→ **Action item**
Line by line, print the records exactly, and keep images out of the copy.

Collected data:
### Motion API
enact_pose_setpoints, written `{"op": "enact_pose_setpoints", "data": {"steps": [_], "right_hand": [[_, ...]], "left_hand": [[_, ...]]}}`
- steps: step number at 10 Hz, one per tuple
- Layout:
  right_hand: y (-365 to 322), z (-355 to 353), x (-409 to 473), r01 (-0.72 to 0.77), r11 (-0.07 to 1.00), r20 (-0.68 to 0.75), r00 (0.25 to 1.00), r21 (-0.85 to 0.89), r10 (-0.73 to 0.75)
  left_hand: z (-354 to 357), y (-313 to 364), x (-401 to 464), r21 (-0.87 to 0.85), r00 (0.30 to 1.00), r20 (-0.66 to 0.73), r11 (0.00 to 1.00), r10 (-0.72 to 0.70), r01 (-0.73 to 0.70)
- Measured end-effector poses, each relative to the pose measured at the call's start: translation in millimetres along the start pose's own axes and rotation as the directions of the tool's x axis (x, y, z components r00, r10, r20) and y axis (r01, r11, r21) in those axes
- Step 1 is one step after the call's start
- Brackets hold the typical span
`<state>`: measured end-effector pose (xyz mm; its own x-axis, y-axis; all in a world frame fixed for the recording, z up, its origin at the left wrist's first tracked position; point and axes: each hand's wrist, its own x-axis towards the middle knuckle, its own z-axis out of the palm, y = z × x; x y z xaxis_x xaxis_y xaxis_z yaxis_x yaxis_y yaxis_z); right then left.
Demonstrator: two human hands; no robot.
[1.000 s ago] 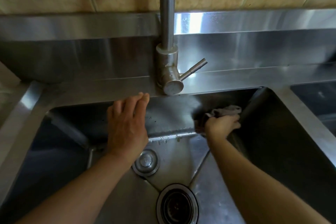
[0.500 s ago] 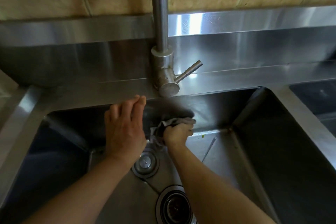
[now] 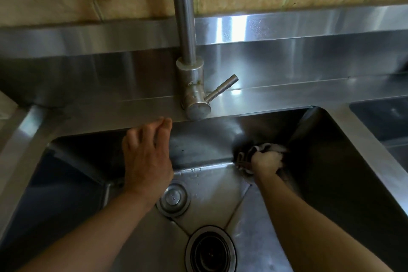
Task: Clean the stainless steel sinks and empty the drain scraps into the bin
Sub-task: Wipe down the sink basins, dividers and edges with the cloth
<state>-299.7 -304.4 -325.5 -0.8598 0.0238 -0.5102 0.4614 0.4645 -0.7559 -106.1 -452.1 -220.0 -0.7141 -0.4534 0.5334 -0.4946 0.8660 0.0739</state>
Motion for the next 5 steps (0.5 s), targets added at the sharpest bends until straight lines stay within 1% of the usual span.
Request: {"op": "enact_pose_setpoints", "data": {"steps": [1,2,3,4,5], "right_hand": [[11,34,-14,0.003,0.999,0.057,0.998,-0.050,-0.001],[-12,61,-83,0.011,0.992,0.098,0.995,-0.127,0.001],[-11,81,-101,-0.030,0.994,0.174,0.984,-0.107,0.048],[-8,79,-94,-0.048,0.997,0.197,0.979,-0.060,0.059],[-7,65,-75,-0.116,0.993,0.098,0.988,-0.011,0.117]], "left_hand": [[-1,0,1,-0.003,1.000,0.010,1.000,0.011,-0.011],[-3,-1,3,-0.014,0.999,0.020,1.000,0.026,-0.026],[-8,-3,3,-0.012,0.997,0.064,0.999,0.033,-0.033],[-18,-7,5,-0.023,0.987,0.150,0.998,0.054,-0.051],[-33,-19,10,-0.045,0.965,0.217,0.989,0.149,-0.143]]}}
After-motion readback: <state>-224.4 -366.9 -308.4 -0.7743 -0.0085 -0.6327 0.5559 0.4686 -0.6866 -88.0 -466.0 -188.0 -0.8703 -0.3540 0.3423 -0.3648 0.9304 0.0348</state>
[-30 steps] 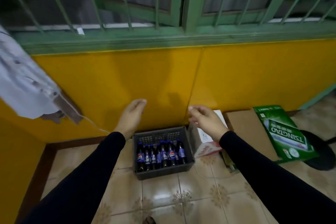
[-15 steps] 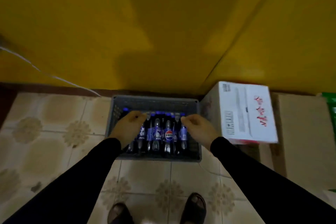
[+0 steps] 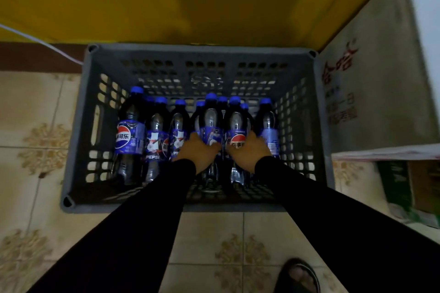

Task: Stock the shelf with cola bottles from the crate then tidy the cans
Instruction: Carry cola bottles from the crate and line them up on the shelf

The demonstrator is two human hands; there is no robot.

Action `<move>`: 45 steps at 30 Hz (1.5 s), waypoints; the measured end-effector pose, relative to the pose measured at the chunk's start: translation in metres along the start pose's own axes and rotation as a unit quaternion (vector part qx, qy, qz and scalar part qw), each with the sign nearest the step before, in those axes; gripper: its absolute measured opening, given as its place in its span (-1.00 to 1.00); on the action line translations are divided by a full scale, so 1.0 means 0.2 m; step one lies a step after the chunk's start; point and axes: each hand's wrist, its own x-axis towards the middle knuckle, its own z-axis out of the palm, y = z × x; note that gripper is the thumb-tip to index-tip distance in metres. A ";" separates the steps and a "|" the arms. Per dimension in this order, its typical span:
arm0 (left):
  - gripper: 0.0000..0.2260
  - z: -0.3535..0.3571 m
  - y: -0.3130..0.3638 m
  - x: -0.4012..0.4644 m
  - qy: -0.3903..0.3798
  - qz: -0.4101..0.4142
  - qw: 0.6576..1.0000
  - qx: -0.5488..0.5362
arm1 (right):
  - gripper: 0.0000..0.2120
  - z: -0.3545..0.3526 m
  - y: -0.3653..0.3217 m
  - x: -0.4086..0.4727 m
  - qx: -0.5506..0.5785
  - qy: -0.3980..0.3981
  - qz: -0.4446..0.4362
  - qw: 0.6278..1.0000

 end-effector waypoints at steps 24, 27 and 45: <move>-0.63 -0.65 0.30 -0.68 0.124 0.158 0.958 -0.207 | -0.53 -0.41 -0.60 -0.70 0.141 0.080 -0.221 0.962; -0.60 -0.98 0.47 -0.97 0.149 0.196 0.941 -0.230 | -0.51 -0.60 -0.91 -0.98 0.151 0.090 -0.280 0.944; -0.55 -2.55 0.99 -3.35 0.256 0.416 0.795 -0.361 | -0.53 -1.46 -2.31 -3.18 0.223 0.006 -0.572 0.789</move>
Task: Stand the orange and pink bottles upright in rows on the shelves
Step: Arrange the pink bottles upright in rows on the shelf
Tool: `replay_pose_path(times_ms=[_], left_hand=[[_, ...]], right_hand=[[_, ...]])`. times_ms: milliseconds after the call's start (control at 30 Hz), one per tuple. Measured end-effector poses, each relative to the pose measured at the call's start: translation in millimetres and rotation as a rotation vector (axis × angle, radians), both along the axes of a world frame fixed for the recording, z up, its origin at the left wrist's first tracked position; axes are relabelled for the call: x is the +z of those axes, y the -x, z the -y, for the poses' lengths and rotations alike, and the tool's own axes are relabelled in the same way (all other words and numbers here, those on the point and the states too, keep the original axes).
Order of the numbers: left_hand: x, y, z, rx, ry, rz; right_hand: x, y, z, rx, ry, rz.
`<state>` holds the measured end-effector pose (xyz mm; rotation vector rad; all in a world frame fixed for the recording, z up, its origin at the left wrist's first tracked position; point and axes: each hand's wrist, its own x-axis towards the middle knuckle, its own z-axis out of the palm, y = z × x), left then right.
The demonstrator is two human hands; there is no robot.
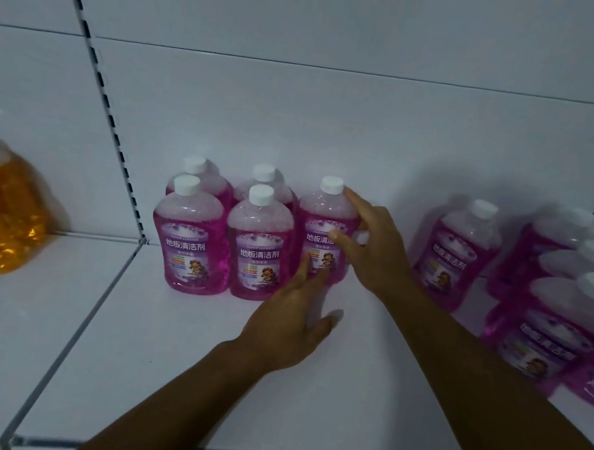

→ **Result for this exercise**
### Motion API
enact_pose_setpoints, written `{"op": "enact_pose_setpoints", "data": {"steps": [_], "right_hand": [[_, ...]], "left_hand": [[_, ...]]}}`
- steps: step number at 10 Hz, one per tuple
- Layout:
  right_hand: y (-365 to 322), z (-355 to 353), x (-409 to 473), r01 (-0.72 to 0.77), r11 (-0.07 to 1.00), r20 (-0.68 to 0.75), r00 (0.25 to 1.00), r21 (-0.85 to 0.89), r10 (-0.73 to 0.75)
  left_hand: z (-354 to 357), y (-313 to 364), x (-401 to 464), r21 (-0.87 to 0.85), r00 (0.30 to 1.00), r20 (-0.66 to 0.73), r11 (0.00 to 1.00), r10 (-0.72 to 0.70), r01 (-0.73 to 0.70)
- Measured end-effector poses, each relative to the pose measured at the call's start: translation in millimetres along the start pose's own axes and rotation as the directions of the tool's x axis (x, y, z components r00, r10, r20) and y axis (r01, r11, r21) in those axes
- Step 1 is one step after the call's start
- Brackets hold the typical span
`<state>`: measured end-effector pose (xyz mm; its own x-axis, y-axis; all in a world frame fixed for the recording, z up, its origin at the left wrist's first tracked position; point and axes: each hand's wrist, its own x-axis towards the middle knuckle, its own z-axis out of the palm, y = z × x; x y z xaxis_x xaxis_y xaxis_z yaxis_x yaxis_y yaxis_z); right then left.
Demonstrator: two human hands; no robot.
[1.000 s ago] 
[0.500 s ago] 
[now] 
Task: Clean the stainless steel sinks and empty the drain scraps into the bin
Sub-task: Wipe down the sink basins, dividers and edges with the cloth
<state>-299.7 -304.4 -325.5 -0.8598 0.0238 -0.5102 0.4614 0.4645 -0.7559 -106.1 -452.1 -220.0 -0.7141 -0.4534 0.5334 -0.4946 0.8660 0.0739</state>
Motion for the next 5 steps (0.5 s), targets added at the sharpest bends until straight lines stay within 1% of the usual span.
Request: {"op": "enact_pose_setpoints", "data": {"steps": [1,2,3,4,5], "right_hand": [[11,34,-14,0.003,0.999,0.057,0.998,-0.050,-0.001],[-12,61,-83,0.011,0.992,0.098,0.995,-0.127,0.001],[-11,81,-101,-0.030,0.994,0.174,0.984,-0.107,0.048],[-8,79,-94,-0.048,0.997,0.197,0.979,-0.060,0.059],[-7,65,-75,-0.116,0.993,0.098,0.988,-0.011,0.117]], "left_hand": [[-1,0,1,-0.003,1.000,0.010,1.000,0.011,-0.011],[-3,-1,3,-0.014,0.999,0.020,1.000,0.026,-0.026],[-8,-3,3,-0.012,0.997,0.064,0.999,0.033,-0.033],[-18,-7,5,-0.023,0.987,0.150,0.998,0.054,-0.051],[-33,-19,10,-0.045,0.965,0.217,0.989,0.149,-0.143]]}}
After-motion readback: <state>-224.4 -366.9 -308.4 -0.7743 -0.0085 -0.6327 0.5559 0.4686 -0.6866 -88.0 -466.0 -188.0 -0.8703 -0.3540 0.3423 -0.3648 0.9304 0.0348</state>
[-30 steps] 
[-15 steps] 
[+0 steps] 

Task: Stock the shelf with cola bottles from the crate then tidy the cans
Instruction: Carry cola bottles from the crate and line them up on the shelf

The demonstrator is two human hands; there is no robot.

Action `<move>`: 45 steps at 30 Hz (1.5 s), waypoints; the measured end-effector pose, relative to the pose measured at the chunk's start: translation in metres along the start pose's own axes and rotation as a unit quaternion (vector part qx, qy, qz and scalar part qw), each with the sign nearest the step before, in those axes; gripper: its absolute measured opening, given as its place in its span (-1.00 to 1.00); on the action line translations are divided by a full scale, so 1.0 means 0.2 m; step one lies a step after the chunk's start; point and axes: each hand's wrist, its own x-axis towards the middle knuckle, its own z-axis out of the palm, y = z × x; note that gripper is the thumb-tip to index-tip distance in metres. A ";" separates the steps and a "|" the arms. Per dimension in this order, its typical span:
arm0 (left):
  - gripper: 0.0000..0.2260
  - z: -0.3535..0.3571 m
  - y: -0.3130..0.3638 m
  - x: -0.4012..0.4644 m
  - qy: -0.3903..0.3798
  - qz: -0.4101..0.4142
  - qw: 0.6576..1.0000
  - qx: -0.5488..0.5362
arm1 (right):
  - gripper: 0.0000..0.2120
  - z: -0.3545..0.3526 m
  - y: -0.3653..0.3217 m
  - x: -0.4086..0.4727 m
  - qx: -0.5506..0.5785
  - qy: -0.3980..0.3981
  - qz: -0.4446..0.4362
  - qw: 0.6278..1.0000

 end-effector waypoints at steps 24, 27 and 45: <move>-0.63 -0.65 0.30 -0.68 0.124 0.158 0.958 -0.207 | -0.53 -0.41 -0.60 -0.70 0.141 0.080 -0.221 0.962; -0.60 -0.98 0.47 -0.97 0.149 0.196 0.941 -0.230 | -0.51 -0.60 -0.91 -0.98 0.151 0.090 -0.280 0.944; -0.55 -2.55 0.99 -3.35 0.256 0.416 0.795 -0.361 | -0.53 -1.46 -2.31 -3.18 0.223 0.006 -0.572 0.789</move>
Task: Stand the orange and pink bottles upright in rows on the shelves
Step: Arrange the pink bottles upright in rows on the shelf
Tool: `replay_pose_path(times_ms=[_], left_hand=[[_, ...]], right_hand=[[_, ...]])`. times_ms: milliseconds after the call's start (control at 30 Hz), one per tuple. Measured end-effector poses, each relative to the pose measured at the call's start: translation in millimetres and rotation as a rotation vector (axis × angle, radians), both along the axes of a world frame fixed for the recording, z up, its origin at the left wrist's first tracked position; axes are relabelled for the call: x is the +z of those axes, y the -x, z the -y, for the poses' lengths and rotations alike, and the tool's own axes are relabelled in the same way (all other words and numbers here, those on the point and the states too, keep the original axes).
Order of the numbers: left_hand: x, y, z, rx, ry, rz; right_hand: x, y, z, rx, ry, rz.
`<state>` holds the measured end-effector pose (xyz mm; rotation vector rad; all in a world frame fixed for the recording, z up, its origin at the left wrist's first tracked position; point and axes: each hand's wrist, its own x-axis towards the middle knuckle, its own z-axis out of the palm, y = z × x), left then right.
The demonstrator is two human hands; there is no robot.

Nothing else is needed for this exercise.